## What the task requires
Leave out the images and repeat the listing below without a single change.
§ §
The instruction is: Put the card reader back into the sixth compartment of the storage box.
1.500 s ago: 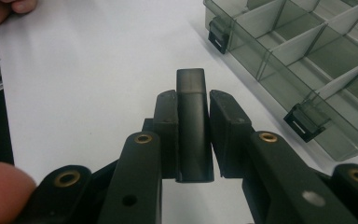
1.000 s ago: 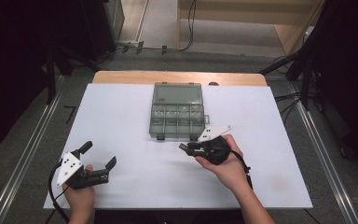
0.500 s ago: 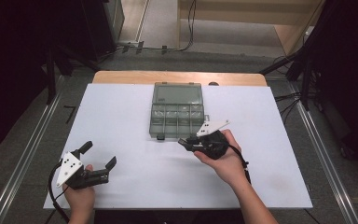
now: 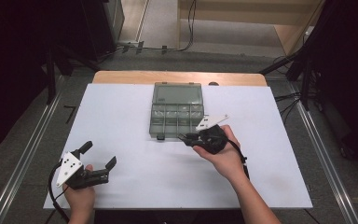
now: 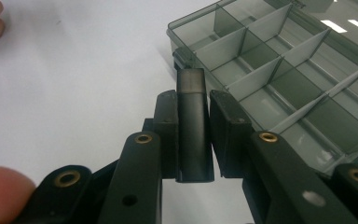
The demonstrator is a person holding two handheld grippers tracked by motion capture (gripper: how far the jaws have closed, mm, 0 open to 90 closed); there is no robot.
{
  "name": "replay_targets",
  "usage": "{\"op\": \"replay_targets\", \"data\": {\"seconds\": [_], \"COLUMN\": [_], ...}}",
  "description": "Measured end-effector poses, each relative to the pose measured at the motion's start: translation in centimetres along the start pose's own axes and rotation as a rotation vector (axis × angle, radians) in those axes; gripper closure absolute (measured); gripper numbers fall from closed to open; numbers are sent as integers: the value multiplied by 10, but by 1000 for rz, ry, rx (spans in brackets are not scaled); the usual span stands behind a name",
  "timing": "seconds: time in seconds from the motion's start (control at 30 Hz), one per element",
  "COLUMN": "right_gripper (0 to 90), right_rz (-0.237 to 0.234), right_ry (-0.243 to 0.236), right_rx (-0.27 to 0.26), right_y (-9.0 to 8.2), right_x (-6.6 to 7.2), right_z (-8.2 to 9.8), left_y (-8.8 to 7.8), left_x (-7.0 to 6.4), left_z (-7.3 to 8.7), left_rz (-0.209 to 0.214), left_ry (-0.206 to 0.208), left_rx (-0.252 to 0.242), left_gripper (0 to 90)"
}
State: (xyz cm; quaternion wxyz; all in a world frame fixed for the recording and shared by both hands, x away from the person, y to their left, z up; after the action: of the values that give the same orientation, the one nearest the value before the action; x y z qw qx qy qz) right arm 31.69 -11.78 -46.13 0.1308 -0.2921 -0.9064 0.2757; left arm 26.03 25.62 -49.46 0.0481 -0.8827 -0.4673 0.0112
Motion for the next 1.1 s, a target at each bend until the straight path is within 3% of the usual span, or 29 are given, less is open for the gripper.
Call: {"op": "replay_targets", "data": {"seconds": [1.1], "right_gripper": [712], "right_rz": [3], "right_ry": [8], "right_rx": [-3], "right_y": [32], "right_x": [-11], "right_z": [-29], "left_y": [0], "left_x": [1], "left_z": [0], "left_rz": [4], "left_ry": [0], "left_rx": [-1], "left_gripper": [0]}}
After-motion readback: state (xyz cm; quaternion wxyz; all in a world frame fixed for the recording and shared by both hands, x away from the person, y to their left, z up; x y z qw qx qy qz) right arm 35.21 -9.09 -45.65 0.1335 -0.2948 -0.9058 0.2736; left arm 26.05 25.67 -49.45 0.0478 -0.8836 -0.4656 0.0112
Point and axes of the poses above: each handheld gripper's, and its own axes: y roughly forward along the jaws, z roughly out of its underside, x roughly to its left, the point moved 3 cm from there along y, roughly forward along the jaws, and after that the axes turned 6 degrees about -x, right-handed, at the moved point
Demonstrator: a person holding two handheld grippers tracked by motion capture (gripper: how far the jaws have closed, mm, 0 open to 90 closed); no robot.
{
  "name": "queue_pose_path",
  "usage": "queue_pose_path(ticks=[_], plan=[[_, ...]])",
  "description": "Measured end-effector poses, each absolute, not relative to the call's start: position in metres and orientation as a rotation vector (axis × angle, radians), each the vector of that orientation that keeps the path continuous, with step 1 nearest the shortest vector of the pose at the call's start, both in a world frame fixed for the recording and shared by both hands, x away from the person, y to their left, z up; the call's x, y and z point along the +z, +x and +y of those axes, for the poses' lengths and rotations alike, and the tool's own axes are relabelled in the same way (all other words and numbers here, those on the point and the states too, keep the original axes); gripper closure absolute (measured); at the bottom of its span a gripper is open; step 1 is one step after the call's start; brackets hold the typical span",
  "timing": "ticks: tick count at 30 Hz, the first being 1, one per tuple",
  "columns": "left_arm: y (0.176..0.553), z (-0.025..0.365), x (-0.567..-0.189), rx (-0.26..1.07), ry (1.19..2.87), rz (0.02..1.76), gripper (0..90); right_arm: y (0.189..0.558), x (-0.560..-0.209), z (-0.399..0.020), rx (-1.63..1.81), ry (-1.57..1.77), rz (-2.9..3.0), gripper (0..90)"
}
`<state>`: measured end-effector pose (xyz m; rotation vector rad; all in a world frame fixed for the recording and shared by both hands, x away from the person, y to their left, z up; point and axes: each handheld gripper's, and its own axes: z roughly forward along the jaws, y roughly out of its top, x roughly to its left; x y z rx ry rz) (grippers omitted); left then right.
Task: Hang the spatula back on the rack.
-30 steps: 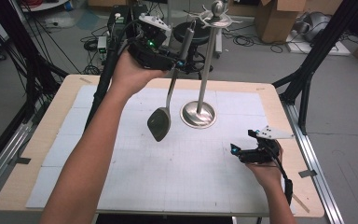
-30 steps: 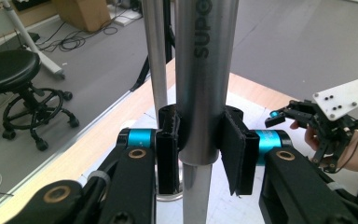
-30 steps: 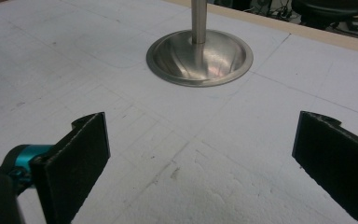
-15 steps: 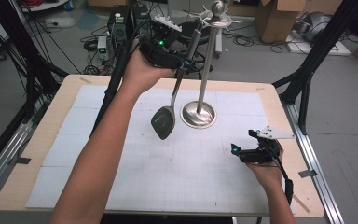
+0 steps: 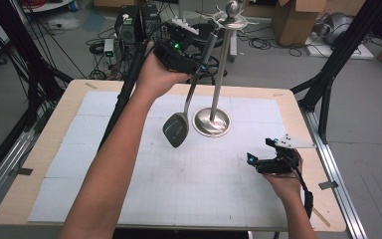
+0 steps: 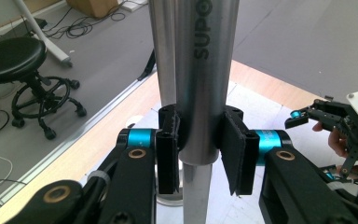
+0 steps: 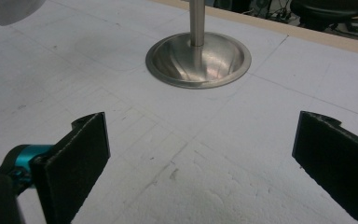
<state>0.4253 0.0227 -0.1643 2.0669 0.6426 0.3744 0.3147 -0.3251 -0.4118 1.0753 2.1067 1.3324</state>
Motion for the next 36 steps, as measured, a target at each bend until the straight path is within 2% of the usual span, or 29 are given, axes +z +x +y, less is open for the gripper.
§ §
## The answer
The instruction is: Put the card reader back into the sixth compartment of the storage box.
1.500 s ago: 
1.000 s ago: 
0.500 s ago: 
now: 
now: 
The demonstrator is a person holding two handheld grippers tracked by motion capture (gripper: how far the jaws have closed, mm, 0 open to 90 closed); there is no robot.
{
  "name": "replay_targets",
  "usage": "{\"op\": \"replay_targets\", \"data\": {\"seconds\": [_], \"COLUMN\": [_], ...}}",
  "description": "Measured end-effector poses, each relative to the pose measured at the motion's start: translation in centimetres along the start pose's own axes and rotation as a rotation vector (axis × angle, radians) in those axes; gripper closure absolute (measured); gripper numbers fall from closed to open; numbers are sent as integers: the value multiplied by 10, but by 1000 for rz, ry, rx (spans in brackets are not scaled); the usual span stands behind a name",
  "timing": "seconds: time in seconds from the motion's start (control at 30 Hz), one per element",
  "COLUMN": "right_gripper (0 to 90), right_rz (-0.237 to 0.234), right_ry (-0.243 to 0.236), right_rx (-0.27 to 0.26), right_y (-9.0 to 8.2), right_x (-6.6 to 7.2), right_z (-8.2 to 9.8), left_y (-8.8 to 7.8), left_x (-7.0 to 6.4), left_z (-7.3 to 8.7), left_rz (-0.209 to 0.214), left_ry (-0.206 to 0.208), left_rx (-0.252 to 0.242), left_gripper (0 to 90)"
}
State: (xyz cm; quaternion wxyz; all in a world frame fixed for the recording and shared by both hands, x away from the person, y to their left, z up; after the action: of the values that give the same orientation, the one nearest the value before the action; x y z qw qx qy qz) right arm 31.69 -11.78 -46.13 0.1308 -0.2921 -0.9064 0.2757; left arm 26.03 25.62 -49.46 0.0481 -0.8827 -0.4673 0.0112
Motion for the next 1.1 s, a target at each bend until the straight path is within 3% of the usual span, or 29 are given, less is open for the gripper.
Call: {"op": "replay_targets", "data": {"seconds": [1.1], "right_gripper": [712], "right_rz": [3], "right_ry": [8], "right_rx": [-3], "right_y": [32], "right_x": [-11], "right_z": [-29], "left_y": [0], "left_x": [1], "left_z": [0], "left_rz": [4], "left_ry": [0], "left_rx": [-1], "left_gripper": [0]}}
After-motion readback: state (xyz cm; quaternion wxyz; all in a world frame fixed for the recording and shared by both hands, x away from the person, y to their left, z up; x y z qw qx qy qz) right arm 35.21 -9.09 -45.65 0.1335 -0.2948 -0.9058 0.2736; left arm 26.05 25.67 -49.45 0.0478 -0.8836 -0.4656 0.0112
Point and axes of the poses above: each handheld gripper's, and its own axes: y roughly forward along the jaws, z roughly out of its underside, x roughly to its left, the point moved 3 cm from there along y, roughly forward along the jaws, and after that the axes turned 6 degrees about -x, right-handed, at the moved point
Demonstrator: a person holding two handheld grippers tracked by motion capture (gripper: how far the jaws have closed, mm, 0 open to 90 closed); no robot.
{
  "name": "queue_pose_path",
  "usage": "queue_pose_path(ticks=[_], plan=[[_, ...]])",
  "description": "Measured end-effector poses, each absolute, not relative to the call's start: position in metres and orientation as a rotation vector (axis × angle, radians), each the vector of that orientation that keeps the path continuous, with step 1 nearest the shortest vector of the pose at the call's start, both in a world frame fixed for the recording and shared by both hands, x away from the person, y to their left, z up; the call's x, y and z point along the +z, +x and +y of those axes, for the poses' lengths and rotations alike, and the tool's own axes are relabelled in the same way (all other words and numbers here, those on the point and the states too, keep the original axes); gripper closure absolute (measured); at the bottom of its span a gripper is open; step 1 is one step after the call's start; brackets hold the typical span",
  "timing": "ticks: tick count at 30 Hz, the first being 1, one per tuple",
  "columns": "left_arm: y (0.176..0.553), z (-0.025..0.365), x (-0.567..-0.189), rx (-0.26..1.07), ry (1.19..2.87), rz (0.02..1.76), gripper (0..90); right_arm: y (0.189..0.558), x (-0.560..-0.209), z (-0.399..0.020), rx (-1.63..1.81), ry (-1.57..1.77), rz (-2.9..3.0), gripper (0..90)"
}
`<state>`: measured end-effector pose (xyz m; rotation vector rad; all in a world frame fixed for the recording and shared by both hands, x away from the person, y to their left, z up; point and axes: each handheld gripper's, and its own axes: z roughly forward along the jaws, y roughly out of its top, x roughly to its left; x y z rx ry rz) (grippers omitted); left then right.
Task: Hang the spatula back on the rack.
-30 steps: 
-30 steps: 
-30 steps: 
-15 steps: 
+0 steps: 
+0 steps: 
+0 steps: 
<state>0.4253 0.0227 -0.1643 2.0669 0.6426 0.3744 0.3147 -0.3251 -0.4118 1.0753 2.1067 1.3324</state>
Motion for the next 36 steps, as measured, a target at each bend until the straight path is within 2% of the usual span, or 29 are given, axes +z +x +y, less is open for the gripper.

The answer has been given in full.